Pas pour Lily-Rose qui est arrivée plus tard sur le projet. Mais, pour Marianne que joue Laetitia, j’ai pu m’adonner à un de mes péchés mignons : me référer à mes humanités classiques. Dans les scénarios que j’ai pu écrire, j’ai ainsi souvent appuyé mes personnages sur des figures de la mythologie grecque. Et pour Marianne, ce fut Minerve. J’avais ce modèle en tête : une femme intelligente, réfléchie, forte mais aussi guerrière car, même si on l’oublie souvent, Minerve défend la cité par les armes.

L’Homme fidèle ne dure qu’1h15, durée peu habituelle pour un film. Le récit était déjà aussi intense et ramassé dès son écriture ?

Oui, il l’était. Je vous parlais d’Etaix un peu plus tôt. Rappelez-vous que Le Soupirant ne durait pas plus d’1h20. Et comme pour L’Homme fidèle, cela me paraît la durée appropriée à ces récits. Quand j’écris, j’ai toujours en tête une phrase de Coluche qui disait : « Tous les films ont une heure de trop » (rires). C’est forcément un peu radical mais il y a du vrai là-dedans. Il faut lutter contre la tendance qu’on a toujours à s’appesantir un peu trop sur les choses.

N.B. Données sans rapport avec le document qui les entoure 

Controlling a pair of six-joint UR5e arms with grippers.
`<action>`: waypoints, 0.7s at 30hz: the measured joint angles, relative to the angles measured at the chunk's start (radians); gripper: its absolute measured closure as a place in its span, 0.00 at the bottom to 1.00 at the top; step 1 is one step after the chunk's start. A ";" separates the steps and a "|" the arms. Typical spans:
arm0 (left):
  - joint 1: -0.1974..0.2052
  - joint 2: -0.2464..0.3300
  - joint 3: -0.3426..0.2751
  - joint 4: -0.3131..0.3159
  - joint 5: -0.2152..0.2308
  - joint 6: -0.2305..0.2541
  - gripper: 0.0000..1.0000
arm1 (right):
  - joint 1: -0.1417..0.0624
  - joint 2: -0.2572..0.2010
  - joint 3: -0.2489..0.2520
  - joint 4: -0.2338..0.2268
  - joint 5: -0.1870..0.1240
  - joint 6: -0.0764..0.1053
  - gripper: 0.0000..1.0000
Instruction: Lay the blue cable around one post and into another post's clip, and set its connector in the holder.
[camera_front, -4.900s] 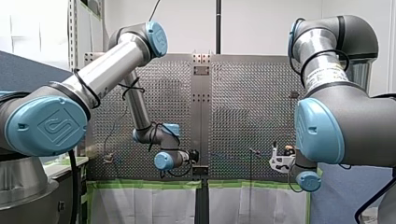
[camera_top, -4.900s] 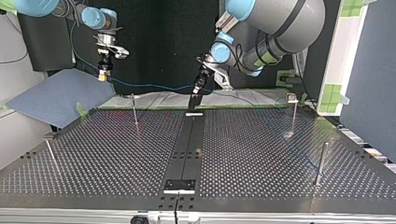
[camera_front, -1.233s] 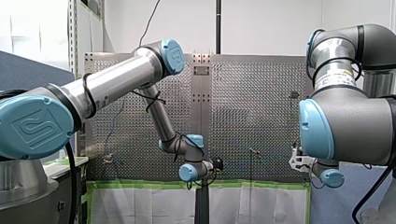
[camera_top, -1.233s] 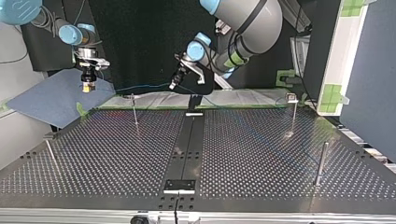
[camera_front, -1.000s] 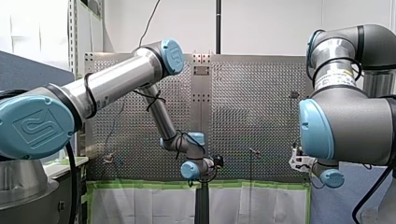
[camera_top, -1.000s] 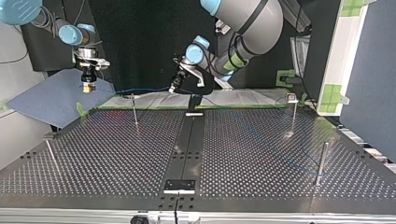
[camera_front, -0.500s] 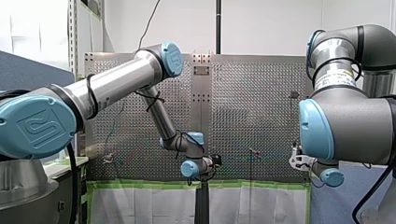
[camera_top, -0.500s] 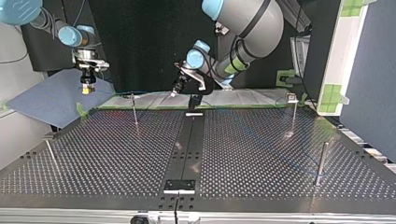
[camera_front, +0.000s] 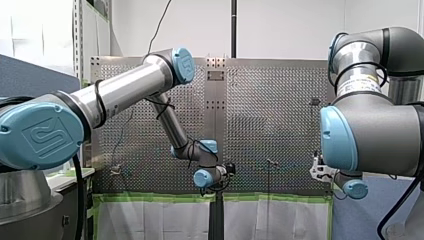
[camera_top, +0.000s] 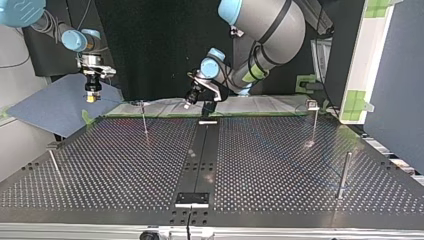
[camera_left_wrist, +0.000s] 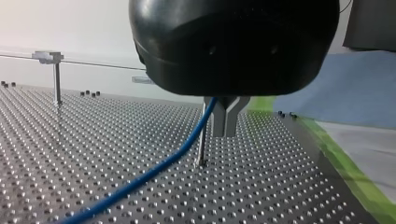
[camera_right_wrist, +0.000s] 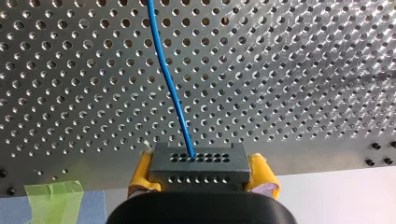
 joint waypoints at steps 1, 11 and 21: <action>0.003 -0.003 0.006 -0.003 0.000 -0.003 1.00 | 0.000 0.002 -0.002 0.000 0.000 0.000 0.76; 0.011 -0.047 0.077 -0.065 0.001 0.009 1.00 | 0.000 0.066 -0.060 0.052 -0.002 -0.037 0.76; 0.032 -0.048 0.114 -0.087 0.001 0.001 1.00 | -0.001 0.077 -0.101 0.123 0.001 -0.064 0.76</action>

Avec le recul, quel fut votre plus grand plaisir d’écriture sur ce film ?

Deux moments en particulier. La scène où Marianne dit à Abel qu’il devrait aller coucher avec Eve (qu’incarne Lily-Rose Depp) : un geste qui révèle une stratégie savante de sa part mais assez inhabituel donc pas évident à glisser dans un film. Et puis il y a cette réplique de Marianne expliquant à Abel pourquoi, plus jeune, elle lui a préféré son ami Paul : « Je pouvais aimer deux hommes mais mon enfant ne pouvait avoir qu’un père. Alors j’ai joué à pile ou face ». Quand j’ai trouvé ces phrases, je savais que je tenais le film. Car elles en constituaient le cœur. Cette idée force que le hasard joue un rôle essentiel dans cette histoire, au point de constituer un personnage en soi.

Y a-t-il eu pour vous une émotion particulière à travailler avec Louis Garrel après avoir écrit pour son père Philippe, L’Ombre des femmes et L’Amant d’un jour ?

Forcément car ce n’est pas fréquent dans la vie d’un scénariste ! Mais très vite, je l’ai oublié. Je n’ai pas du tout parlé du sujet avec Philippe par exemple. Ni Louis, ni moi ne lui avons demandé de lire le scénario. Je cloisonne. Mais j’ai déjà retrouvé Philippe depuis car nous avons terminé un scénario qui va être tourné cette année. Passer ainsi de l’un à l’autre me convient parfaitement !

L’Homme fidèle sort en salles le 26 décembre.